The company has been continuously shouldering increased expenses, which have been detrimental to margins. During third-quarter fiscal 2021, the company-operated restaurant margin came in at 14.4% compared with 16.9% in the year-ago quarter. The downside was primarily due to higher labor rate, increase in commodity costs, a decline in traffic and lower advertising spending in the prior-year quarter. General and administrative expenses in the quarter were $62.8 million compared with $47.3 million in the prior-year quarter. This was primarily on account of higher incentive compensation and stock compensation accrual and technology costs.

Zacks Rank & Key Picks

Wendy’s currently carries a Zacks Rank #3 (Hold). You can see the complete list of today’s Zacks #1 Rank (Strong Buy) stocks here.

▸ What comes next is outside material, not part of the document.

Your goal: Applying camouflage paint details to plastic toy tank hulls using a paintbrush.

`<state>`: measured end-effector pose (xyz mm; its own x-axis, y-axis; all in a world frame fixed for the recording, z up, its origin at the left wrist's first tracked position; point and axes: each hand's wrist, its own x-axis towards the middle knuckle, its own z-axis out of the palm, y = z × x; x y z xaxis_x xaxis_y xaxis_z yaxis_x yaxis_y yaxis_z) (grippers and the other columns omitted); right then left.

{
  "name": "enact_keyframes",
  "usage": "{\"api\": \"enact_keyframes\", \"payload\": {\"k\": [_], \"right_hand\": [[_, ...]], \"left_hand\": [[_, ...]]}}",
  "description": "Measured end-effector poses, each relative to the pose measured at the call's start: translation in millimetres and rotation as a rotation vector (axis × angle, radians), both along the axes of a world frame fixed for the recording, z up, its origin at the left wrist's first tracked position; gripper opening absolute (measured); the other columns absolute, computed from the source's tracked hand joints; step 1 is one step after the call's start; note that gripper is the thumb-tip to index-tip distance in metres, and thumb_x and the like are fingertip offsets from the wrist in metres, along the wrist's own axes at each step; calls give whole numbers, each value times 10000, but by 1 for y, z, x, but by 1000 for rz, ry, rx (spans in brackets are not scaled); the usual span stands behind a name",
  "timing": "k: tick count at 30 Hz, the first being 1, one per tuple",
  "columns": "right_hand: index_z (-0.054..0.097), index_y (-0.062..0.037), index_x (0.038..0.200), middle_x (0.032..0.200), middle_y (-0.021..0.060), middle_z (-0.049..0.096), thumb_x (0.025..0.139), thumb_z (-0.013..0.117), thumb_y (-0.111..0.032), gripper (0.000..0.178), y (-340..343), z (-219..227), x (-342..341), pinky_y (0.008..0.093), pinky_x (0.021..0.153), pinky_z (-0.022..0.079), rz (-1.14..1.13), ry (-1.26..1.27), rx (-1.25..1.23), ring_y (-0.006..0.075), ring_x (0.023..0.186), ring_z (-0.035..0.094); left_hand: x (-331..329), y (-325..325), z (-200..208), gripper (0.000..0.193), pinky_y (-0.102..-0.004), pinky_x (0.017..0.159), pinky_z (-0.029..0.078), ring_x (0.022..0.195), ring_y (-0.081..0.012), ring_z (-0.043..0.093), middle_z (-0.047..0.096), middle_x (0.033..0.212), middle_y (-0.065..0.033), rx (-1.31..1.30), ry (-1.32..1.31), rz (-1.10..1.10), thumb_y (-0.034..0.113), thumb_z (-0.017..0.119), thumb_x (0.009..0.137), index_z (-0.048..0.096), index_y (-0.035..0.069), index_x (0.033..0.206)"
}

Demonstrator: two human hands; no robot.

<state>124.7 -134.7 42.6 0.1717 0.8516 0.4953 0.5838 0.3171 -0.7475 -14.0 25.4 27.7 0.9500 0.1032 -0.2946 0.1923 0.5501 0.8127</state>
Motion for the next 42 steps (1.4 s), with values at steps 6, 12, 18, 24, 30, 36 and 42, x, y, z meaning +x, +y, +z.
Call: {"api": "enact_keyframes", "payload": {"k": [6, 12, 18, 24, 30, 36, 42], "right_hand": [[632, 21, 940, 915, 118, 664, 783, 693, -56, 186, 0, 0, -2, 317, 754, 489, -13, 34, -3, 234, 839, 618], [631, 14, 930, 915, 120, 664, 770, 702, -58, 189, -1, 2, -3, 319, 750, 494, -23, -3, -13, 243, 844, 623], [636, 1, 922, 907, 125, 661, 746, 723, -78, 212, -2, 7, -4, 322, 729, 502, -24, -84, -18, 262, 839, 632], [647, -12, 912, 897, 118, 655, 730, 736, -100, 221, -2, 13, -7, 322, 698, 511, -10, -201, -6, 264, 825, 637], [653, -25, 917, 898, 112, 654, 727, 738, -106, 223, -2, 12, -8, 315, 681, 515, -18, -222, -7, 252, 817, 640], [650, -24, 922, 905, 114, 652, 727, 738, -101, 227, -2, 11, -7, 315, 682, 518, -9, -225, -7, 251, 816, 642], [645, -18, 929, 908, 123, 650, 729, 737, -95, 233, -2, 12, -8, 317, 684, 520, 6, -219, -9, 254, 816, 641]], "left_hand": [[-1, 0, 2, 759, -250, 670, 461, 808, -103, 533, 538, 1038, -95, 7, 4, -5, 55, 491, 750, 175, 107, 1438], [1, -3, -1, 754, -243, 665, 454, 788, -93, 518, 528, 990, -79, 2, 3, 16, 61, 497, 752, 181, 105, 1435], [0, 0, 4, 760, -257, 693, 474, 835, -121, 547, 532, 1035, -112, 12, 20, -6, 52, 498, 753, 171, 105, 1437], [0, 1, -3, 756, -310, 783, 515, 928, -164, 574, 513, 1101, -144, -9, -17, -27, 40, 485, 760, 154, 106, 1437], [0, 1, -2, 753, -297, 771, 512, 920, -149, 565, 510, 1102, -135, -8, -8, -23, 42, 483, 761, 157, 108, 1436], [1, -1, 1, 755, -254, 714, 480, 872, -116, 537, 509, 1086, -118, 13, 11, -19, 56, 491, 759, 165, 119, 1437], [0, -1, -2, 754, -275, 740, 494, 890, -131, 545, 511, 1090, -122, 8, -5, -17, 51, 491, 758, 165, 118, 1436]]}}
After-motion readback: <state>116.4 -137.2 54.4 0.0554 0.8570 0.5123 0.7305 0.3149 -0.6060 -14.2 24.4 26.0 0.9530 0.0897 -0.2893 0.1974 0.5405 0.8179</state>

Some better-ranked stocks in the same space include Papa John's International, Inc. PZZA, Arcos Dorados Holdings Inc. ARCO and McDonald's Corporation MCD.

Papa John's currently carries a Zacks Rank #2 (Buy). The company benefits from its off-premise business model. Sales at off-premise business model have exceeded pre-pandemic levels. We believe that a boost in customer count coupled with targeted off-premise marketing is likely to drive the channel’s performance in the upcoming periods.

Papa John's reported better-than-expected earnings in three of the trailing four quarters, the average surprise being 27.2%. The company’s fiscal 2021 earnings is likely to witness growth of 142.1%. PZZA stock has gained 57.4% in the past year.

Arcos Dorados carries a Zacks Rank #2. ARCO has has a long-term earnings growth of 42.9%. Shares of the company have increased 11.5% so far this year.

The Zacks Consensus Estimate for Arcos Dorados current financial year sales and EPS suggests growth of 31% and 112.5%, respectively, from the year-ago period’s levels.

McDonald’s carries a Zacks Rank #2. A robust drive-thru presence and investments in delivery and digitization in the past few years have helped the company to tide over the pandemic. The company has a trailing four-quarter earnings surprise of 6.8%, on average.

The Zacks Consensus Estimate for McDonald's current financial year sales and EPS suggests growth of 20.9% and 55.7%, respectively, from the year-ago period’s levels. MCD has rallied 26.1% in the past year.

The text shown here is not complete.